After the deployment is completed, you can execute the tiup dm start command to start the cluster and begin the process of upgrading the DM kernel.

View the operation log

To view the operation log, use the audit command. The usage of the audit command is as follows:

  1. Usage:
  2. tiup dm audit [audit-id] [flags]
  3. Flags:
  4. -h, --help help for audit

If the [audit-id] argument is not specified, the command shows a list of commands that have been executed. For example:

  1. tiup dm audit
  1. ID Time Command
  2. -- ---- -------
  3. 4D5kQY 2020-08-13T05:38:19Z tiup dm display test
  4. 4D5kNv 2020-08-13T05:36:13Z tiup dm list
  5. 4D5kNr 2020-08-13T05:36:10Z tiup dm deploy -p prod-cluster ${version} ./examples/dm/minimal.yaml

The first column is audit-id. To view the execution log of a certain command, pass the audit-id argument as follows:

  1. tiup dm audit 4D5kQY

Run commands on a host in the DM cluster

To run commands on a host in the DM cluster, use the exec command. The usage of the exec command is as follows:

  1. Usage:
  2. tiup dm exec <cluster-name> [flags]
  3. Flags:
  4. --command string the command run on cluster host (default "ls")
  5. -h, --help help for exec
  6. -N, --node strings Only exec on host with specified nodes
  7. -R, --role strings Only exec on host with specified roles
  8. --sudo use root permissions (default false)

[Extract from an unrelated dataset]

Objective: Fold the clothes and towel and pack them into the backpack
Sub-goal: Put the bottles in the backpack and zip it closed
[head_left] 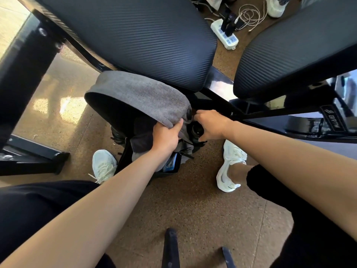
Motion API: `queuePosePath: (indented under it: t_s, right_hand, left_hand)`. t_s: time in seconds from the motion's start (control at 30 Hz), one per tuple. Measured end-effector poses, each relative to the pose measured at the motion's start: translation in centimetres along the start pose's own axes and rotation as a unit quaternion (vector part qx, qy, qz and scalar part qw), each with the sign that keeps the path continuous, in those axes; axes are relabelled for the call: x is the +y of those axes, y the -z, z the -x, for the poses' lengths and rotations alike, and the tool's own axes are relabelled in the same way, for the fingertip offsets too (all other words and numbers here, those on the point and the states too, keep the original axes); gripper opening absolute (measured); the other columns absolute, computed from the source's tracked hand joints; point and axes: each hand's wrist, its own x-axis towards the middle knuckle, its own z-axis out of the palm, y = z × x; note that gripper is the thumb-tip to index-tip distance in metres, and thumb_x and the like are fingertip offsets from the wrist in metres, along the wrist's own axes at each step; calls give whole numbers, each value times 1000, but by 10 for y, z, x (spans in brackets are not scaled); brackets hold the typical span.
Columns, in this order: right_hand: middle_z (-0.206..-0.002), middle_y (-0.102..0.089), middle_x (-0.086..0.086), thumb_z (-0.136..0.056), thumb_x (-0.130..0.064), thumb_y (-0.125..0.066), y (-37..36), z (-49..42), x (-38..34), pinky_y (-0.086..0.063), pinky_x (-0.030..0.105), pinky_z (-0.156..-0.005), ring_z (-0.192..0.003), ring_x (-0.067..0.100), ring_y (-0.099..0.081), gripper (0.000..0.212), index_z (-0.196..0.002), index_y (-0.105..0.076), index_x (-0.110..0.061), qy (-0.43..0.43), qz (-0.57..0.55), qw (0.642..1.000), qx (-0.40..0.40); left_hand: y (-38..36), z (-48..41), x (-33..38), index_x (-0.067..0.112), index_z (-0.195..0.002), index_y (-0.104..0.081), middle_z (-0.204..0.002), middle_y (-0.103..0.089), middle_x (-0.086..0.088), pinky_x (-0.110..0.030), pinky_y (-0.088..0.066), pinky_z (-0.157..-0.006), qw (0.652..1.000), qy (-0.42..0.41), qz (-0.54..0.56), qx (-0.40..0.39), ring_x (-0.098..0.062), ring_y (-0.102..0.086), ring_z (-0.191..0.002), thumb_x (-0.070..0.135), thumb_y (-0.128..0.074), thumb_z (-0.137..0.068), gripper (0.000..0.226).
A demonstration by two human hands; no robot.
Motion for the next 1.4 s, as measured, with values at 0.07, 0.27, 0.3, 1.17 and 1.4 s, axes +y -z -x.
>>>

For example, to execute ls /tmp on all DM nodes, run the following command:

  1. tiup dm exec prod-cluster --command='ls /tmp'

dmctl

TiUP integrates the DM cluster controller dmctl.

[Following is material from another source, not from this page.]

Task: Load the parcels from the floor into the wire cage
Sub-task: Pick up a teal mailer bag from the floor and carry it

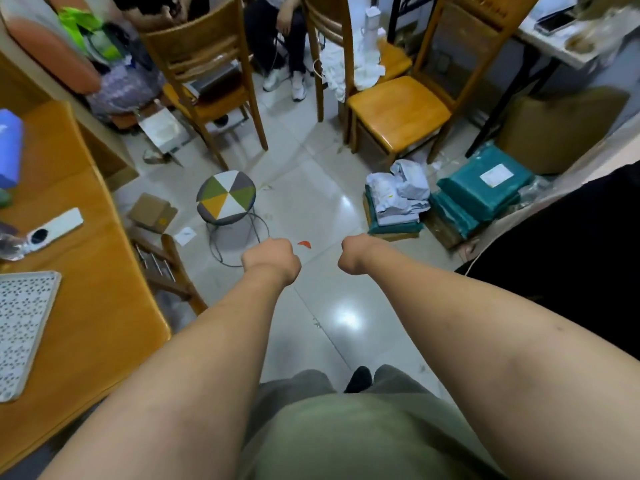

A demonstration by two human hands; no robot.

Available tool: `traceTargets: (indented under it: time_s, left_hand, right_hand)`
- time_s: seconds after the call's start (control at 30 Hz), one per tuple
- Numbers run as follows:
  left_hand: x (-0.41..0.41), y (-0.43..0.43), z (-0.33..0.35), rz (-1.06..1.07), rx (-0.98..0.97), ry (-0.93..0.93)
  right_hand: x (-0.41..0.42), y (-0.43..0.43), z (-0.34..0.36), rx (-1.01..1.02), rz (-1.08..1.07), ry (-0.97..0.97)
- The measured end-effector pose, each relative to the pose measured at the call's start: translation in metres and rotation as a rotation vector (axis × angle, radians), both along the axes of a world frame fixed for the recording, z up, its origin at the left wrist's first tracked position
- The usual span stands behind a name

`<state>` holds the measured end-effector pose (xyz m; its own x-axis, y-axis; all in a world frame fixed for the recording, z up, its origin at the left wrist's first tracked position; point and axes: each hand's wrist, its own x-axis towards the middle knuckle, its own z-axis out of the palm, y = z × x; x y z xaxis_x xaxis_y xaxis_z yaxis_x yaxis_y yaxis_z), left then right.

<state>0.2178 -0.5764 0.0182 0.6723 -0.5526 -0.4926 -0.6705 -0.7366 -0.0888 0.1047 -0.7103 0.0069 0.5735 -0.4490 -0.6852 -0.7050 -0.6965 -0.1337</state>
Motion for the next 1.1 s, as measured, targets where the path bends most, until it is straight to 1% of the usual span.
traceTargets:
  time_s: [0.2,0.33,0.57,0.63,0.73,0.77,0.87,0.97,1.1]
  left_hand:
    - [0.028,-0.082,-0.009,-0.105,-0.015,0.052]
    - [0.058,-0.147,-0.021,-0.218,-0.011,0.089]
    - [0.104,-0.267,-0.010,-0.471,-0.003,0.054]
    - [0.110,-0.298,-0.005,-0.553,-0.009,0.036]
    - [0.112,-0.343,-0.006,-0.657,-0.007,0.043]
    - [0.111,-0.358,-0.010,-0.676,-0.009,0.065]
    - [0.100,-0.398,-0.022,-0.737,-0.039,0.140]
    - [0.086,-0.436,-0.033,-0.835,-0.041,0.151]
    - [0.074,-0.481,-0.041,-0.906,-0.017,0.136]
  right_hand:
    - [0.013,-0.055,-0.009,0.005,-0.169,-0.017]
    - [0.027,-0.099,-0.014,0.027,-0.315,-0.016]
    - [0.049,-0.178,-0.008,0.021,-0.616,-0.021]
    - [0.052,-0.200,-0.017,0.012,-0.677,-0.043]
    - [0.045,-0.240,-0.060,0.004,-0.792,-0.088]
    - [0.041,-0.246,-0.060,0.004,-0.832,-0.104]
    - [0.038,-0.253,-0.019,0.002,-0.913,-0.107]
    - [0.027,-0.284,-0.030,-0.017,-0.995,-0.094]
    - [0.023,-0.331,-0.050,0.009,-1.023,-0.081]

Run the following command to use dmctl:

  1. tiup dmctl [args]

Specify the version of dmctl. Modify ${version} to your needed version before running this command:

  1. tiup dmctl:${version} [args]

The previous dmctl command to add a source is dmctl --master-addr master1:8261 operate-source create /tmp/source1.yml. After dmctl is integrated into TiUP, the command is:

  1. tiup dmctl --master-addr master1:8261 operate-source create /tmp/source1.yml

Use the system’s native SSH client to connect to cluster

All operations above performed on the cluster machine use the SSH client embedded in TiUP to connect to the cluster and execute commands. However, in some scenarios, you might also need to use the SSH client native to the control machine system to perform such cluster operations. For example:

  • To use a SSH plug-in for authentication
  • To use a customized SSH client

Then you can use the --native-ssh command-line flag to enable the system-native command-line tool:

  • Deploy a cluster: tiup dm deploy <cluster-name> <version> <topo> --native-ssh. Fill in the name of your cluster for <cluster-name>, the DM version to be deployed (such as v8.1.0) for <version> , and the topology file name for <topo>.
  • Start a cluster: tiup dm start <cluster-name> --native-ssh.
  • Upgrade a cluster: tiup dm upgrade ... --native-ssh

You can add --native-ssh in all cluster operation commands above to use the system’s native SSH client.

To avoid adding such a flag in every command, you can use the TIUP_NATIVE_SSH system variable to specify whether to use the local SSH client:

  1. export TIUP_NATIVE_SSH=true
  2. # or
  3. export TIUP_NATIVE_SSH=1
  4. # or
  5. export TIUP_NATIVE_SSH=enable

If you specify this environment variable and --native-ssh at the same time, --native-ssh has higher priority.

Maintain DM Clusters Using TiUP (Recommended) - 图6

Note

During the process of cluster deployment, if you need to use a password for connection or passphrase is configured in the key file, you must ensure that sshpass is installed on the control machine; otherwise, a timeout error is reported.